#### What to do
Copy exactly the lines from the first line of the records below through the line containing "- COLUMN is", including both, and nothing else.

#### Given information
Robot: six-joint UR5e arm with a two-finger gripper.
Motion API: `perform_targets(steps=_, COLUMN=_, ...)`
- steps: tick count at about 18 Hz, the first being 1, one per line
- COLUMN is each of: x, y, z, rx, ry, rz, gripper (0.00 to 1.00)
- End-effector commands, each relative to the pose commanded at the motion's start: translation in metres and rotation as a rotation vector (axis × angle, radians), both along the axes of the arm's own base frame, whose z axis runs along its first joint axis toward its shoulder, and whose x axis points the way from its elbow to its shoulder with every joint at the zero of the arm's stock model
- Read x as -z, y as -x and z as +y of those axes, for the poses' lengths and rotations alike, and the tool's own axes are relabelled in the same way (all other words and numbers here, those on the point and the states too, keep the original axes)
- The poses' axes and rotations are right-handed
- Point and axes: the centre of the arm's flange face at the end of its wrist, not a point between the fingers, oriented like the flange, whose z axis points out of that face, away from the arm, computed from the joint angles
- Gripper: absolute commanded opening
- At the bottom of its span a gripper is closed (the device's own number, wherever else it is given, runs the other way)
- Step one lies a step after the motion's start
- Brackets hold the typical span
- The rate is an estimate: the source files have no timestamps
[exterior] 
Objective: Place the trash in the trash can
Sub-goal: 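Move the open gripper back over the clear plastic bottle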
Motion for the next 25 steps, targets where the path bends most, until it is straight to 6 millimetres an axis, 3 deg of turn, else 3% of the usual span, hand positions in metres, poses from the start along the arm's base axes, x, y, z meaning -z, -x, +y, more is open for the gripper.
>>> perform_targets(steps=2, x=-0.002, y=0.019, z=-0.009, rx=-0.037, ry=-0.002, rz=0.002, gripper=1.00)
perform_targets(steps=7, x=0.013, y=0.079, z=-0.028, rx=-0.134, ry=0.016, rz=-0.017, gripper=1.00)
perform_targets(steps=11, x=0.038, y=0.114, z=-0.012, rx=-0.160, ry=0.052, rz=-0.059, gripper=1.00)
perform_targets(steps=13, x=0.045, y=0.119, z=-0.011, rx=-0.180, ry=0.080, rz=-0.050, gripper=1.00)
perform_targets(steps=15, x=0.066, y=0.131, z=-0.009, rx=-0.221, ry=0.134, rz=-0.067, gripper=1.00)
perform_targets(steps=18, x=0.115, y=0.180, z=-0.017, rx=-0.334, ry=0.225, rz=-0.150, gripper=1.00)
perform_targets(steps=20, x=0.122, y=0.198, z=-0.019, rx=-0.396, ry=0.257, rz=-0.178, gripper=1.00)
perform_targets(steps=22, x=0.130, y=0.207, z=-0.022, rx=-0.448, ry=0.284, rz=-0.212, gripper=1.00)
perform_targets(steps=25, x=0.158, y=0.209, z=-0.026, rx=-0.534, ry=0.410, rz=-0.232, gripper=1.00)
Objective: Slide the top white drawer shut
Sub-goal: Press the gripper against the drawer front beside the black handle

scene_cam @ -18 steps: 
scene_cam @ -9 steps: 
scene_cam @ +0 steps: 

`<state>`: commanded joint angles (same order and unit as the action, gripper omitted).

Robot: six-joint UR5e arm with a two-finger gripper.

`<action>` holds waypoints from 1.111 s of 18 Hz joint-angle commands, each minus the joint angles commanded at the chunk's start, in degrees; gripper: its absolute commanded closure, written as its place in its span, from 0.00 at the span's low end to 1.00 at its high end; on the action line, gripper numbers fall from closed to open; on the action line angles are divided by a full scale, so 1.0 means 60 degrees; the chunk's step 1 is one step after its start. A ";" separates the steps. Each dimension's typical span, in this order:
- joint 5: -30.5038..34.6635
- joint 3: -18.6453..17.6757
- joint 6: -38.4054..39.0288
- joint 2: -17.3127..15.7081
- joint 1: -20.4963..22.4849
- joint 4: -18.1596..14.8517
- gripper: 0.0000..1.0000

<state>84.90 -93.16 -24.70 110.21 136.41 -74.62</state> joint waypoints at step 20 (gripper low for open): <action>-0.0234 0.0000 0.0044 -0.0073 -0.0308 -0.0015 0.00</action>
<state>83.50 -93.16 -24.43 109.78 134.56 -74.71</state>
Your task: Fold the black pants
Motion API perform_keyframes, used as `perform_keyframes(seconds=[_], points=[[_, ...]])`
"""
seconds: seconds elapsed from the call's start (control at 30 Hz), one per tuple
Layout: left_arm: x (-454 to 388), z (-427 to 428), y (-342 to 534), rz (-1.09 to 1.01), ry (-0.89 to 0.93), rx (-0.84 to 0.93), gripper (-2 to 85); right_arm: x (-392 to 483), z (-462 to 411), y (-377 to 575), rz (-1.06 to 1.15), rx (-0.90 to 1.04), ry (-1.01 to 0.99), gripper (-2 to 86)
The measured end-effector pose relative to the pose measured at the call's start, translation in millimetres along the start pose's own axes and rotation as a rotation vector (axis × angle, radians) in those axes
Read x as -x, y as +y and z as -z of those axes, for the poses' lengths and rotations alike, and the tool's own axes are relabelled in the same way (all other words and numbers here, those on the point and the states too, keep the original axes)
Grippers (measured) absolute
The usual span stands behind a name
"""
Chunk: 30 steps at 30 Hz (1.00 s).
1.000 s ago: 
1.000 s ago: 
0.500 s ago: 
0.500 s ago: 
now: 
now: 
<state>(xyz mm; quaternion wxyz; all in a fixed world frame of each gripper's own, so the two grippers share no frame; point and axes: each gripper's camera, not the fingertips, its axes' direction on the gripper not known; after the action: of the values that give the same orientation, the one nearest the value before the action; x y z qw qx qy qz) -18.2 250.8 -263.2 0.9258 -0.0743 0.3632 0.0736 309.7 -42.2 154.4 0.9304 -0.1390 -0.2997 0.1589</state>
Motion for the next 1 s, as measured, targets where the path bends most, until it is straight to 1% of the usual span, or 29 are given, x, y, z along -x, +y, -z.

#### Response to the exercise
Robot: six-joint UR5e arm with a two-finger gripper.
Motion API: `perform_targets(steps=_, COLUMN=_, ...)`
- steps: tick count at about 18 Hz, the first being 1, one per line
- COLUMN is each of: x, y, z, rx, ry, rz, gripper (0.00 to 1.00)

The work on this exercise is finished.